YOUR ASSIGNMENT:
The required result is a copy of each line below in which "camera" appears.

SOURCE MATERIAL:
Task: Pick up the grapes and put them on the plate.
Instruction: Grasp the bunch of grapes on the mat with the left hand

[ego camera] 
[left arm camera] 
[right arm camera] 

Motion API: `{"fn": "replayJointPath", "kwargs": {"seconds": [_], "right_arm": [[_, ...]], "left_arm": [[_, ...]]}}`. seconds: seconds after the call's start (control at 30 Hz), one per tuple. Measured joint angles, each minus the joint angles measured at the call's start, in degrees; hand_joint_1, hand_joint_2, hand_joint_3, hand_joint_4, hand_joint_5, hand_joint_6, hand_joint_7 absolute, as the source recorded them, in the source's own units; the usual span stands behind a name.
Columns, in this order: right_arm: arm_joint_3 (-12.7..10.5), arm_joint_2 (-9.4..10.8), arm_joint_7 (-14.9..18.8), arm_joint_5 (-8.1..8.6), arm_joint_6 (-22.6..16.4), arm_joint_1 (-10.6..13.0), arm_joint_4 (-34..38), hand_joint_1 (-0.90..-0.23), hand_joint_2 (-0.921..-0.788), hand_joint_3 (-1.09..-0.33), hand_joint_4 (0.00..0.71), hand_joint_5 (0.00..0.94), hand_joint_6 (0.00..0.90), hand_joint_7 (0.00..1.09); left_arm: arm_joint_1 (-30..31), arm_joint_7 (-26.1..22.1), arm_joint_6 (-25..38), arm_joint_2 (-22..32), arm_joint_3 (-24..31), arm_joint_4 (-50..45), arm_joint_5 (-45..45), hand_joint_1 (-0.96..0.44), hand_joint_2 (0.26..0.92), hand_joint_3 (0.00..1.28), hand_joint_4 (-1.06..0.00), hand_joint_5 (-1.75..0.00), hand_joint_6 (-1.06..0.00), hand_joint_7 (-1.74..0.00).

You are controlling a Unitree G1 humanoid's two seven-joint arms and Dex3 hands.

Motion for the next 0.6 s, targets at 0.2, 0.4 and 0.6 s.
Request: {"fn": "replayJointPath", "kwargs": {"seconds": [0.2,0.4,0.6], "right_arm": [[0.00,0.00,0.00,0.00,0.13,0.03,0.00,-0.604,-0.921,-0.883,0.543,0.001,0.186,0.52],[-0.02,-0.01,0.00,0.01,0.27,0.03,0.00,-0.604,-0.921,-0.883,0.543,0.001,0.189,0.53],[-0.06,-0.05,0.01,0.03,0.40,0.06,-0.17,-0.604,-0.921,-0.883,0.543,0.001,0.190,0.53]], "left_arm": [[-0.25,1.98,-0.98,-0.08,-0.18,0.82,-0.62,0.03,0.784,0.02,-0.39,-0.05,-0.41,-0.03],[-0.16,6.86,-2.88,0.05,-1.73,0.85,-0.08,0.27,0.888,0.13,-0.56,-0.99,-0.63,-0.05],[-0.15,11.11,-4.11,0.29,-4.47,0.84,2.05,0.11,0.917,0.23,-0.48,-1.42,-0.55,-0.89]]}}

REPLY TO THE TASK:
[ego camera] 
[left arm camera] 
[right arm camera] 

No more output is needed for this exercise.